Heartbeat-based therapy for premature babies

Premature babies are fragile and helpless creatures who have left a cozy and relaxed place to face the outside world in a hurried way. They need our help to get ahead, especially the presence of the mother, something that can hardly be replaced by a webcam.

The closer the baby feels to the mother's warmth, to her breathing, to the beating of her heart, which is what has been deprived of her premature birth, the better.

The Neonatology unit of the University Hospital of the Canary Islands (Tenerife) has been using a therapy based on nannies that have the background of the sound of the heartbeat and that, apparently, help reduce the stress of premature newborns. So to the music, which brings demonstrated benefits to the premature baby, that rhythmic beat is added contributing to its improvement.
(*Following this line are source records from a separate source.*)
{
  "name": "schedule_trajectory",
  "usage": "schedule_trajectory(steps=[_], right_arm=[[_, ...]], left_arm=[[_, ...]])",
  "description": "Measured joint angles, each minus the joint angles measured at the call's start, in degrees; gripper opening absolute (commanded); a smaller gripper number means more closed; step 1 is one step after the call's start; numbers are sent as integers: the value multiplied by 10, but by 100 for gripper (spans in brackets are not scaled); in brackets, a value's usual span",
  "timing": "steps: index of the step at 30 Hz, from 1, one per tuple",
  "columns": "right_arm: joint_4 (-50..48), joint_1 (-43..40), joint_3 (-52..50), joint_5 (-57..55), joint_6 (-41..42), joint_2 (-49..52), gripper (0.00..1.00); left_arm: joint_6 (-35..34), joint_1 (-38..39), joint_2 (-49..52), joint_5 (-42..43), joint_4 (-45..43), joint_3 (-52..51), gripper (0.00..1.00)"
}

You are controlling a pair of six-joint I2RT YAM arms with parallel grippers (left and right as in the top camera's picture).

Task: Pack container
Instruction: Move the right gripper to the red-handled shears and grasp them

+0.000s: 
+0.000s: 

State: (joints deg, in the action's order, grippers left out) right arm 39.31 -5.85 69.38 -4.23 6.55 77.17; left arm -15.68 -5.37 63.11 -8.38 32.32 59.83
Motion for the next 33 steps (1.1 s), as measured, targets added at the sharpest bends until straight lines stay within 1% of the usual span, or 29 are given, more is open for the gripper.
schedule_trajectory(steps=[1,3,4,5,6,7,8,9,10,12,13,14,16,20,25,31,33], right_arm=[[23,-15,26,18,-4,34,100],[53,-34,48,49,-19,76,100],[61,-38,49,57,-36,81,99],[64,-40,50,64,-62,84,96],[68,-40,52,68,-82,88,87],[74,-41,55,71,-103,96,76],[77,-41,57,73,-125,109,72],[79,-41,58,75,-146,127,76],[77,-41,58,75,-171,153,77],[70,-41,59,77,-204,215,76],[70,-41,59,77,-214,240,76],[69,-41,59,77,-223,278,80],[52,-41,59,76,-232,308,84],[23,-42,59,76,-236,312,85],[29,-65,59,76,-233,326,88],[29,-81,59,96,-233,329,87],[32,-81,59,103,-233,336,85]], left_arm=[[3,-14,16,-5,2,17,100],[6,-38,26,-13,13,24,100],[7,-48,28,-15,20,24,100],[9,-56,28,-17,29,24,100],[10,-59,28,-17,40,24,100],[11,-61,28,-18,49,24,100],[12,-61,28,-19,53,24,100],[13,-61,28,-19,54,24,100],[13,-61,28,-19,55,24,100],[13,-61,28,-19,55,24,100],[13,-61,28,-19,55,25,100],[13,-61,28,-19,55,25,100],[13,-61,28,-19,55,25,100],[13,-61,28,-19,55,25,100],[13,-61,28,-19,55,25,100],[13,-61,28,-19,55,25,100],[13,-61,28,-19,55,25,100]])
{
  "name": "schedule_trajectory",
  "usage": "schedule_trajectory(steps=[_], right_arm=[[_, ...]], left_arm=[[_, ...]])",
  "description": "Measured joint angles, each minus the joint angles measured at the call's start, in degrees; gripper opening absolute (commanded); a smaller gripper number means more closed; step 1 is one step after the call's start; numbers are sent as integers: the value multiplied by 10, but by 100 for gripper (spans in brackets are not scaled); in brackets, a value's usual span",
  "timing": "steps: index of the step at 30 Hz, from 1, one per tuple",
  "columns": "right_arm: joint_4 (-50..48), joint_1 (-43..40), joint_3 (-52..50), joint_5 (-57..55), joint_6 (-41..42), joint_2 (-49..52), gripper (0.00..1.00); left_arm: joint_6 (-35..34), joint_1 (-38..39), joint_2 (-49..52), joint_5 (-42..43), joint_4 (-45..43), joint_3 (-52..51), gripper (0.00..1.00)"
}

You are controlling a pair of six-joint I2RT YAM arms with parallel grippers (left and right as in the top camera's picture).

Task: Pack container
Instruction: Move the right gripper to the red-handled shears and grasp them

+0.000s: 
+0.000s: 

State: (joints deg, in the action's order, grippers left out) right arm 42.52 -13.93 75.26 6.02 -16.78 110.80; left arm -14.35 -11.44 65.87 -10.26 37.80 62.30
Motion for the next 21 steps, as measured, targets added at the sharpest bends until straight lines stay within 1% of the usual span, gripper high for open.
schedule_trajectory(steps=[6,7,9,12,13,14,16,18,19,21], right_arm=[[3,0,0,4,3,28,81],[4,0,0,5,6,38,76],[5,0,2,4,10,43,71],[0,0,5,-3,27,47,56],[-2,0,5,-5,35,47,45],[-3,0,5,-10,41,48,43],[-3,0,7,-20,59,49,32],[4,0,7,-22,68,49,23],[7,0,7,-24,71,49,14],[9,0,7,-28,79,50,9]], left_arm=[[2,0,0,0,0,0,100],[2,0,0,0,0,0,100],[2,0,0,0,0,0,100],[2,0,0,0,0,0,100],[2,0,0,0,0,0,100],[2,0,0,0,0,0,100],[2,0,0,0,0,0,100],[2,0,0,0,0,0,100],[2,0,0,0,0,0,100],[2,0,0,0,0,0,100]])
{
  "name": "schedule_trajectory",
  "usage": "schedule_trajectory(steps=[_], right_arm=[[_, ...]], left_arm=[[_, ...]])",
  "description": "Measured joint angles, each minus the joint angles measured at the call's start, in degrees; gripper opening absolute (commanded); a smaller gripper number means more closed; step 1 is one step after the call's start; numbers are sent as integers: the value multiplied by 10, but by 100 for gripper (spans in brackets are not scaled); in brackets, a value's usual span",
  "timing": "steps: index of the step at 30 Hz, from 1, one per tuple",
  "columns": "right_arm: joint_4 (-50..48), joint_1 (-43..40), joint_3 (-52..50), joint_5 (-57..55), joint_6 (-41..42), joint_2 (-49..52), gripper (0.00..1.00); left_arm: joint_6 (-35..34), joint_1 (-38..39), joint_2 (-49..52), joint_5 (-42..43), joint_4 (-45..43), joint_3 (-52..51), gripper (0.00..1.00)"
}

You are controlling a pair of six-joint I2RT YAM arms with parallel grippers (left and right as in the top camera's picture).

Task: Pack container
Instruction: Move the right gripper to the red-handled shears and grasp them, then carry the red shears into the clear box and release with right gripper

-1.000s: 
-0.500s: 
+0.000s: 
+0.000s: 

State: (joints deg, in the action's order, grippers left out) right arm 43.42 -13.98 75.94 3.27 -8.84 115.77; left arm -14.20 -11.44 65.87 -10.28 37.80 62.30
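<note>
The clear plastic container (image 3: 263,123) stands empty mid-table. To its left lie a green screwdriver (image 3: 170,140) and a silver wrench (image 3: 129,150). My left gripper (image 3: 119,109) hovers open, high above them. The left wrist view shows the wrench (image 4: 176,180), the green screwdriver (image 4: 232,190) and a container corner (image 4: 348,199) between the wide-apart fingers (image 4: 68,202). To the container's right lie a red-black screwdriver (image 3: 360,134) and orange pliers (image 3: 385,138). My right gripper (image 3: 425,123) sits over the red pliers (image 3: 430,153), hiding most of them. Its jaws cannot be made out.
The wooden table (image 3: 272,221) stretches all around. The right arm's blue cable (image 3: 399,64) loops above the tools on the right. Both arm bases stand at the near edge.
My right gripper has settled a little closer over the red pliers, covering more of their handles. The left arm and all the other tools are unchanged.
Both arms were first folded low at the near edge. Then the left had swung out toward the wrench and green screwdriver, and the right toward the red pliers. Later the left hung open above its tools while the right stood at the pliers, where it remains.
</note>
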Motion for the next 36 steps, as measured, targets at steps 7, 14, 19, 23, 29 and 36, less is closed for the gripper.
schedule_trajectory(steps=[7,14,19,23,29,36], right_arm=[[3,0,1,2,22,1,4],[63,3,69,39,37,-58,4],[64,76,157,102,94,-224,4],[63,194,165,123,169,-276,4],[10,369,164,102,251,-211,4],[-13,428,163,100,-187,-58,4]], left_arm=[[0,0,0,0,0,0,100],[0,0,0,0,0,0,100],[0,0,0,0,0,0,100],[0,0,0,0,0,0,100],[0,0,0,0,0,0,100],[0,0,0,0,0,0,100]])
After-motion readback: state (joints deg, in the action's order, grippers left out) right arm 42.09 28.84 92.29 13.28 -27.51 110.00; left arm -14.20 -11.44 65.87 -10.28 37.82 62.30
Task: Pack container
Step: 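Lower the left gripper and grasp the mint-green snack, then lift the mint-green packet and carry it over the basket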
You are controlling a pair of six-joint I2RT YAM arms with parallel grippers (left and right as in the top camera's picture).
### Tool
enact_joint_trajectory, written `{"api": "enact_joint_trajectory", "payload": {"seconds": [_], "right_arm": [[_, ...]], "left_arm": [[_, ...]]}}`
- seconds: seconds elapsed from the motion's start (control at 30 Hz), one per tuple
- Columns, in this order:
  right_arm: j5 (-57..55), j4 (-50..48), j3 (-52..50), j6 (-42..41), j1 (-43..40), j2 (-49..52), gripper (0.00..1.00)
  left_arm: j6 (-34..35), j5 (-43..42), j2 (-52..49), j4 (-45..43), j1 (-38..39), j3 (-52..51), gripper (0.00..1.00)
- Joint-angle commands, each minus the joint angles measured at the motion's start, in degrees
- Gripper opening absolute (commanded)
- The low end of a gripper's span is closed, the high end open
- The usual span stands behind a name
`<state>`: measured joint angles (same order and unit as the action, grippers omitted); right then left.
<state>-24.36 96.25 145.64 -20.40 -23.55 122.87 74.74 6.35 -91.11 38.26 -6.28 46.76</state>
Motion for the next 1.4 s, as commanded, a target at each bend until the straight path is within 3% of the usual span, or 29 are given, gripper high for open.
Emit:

This therapy has been applied in 70 premature babies, in which a improvement in your condition, stabilizing their heart and respiratory frequencies, increasing oxygen saturations and decreasing heart rate in cases of neonates with tachycardias. In addition, heartbeat nannies favor sleep and make babies cry less and are less irritable.

All these improvements seem based on the fact that the sound of the heartbeat produces a positive stimulus in the baby, since he is one of those who hears inside his mother. The music is heard twice a day and usually lasts 15-20 minutes, depending on the reaction of the premature child.

The therapy was initiated at the proposal of the Premature Association without Border of Tenerife, emphasizing that it is a method that is already applied in several American hospitals.

For example, in the Children's Hospital Center of Akron of Ohio, in which it has been found that Babies born between 25 and 30 weeks of gestation improve their status with this music therapy, advancing their discharge date about 12 days compared to babies who had not been treated the same way.

Although the therapy is now applied in the Neonatal Intensive Care Unit, the objective is that in the short term it should also be incorporated into the Neonatal Intensive Surveillance Unit, as well as the pediatric UVI of the University Hospital of the Canary Islands. And hopefully if you continue to demonstrate the effectiveness of this method, continue to spread to other centers.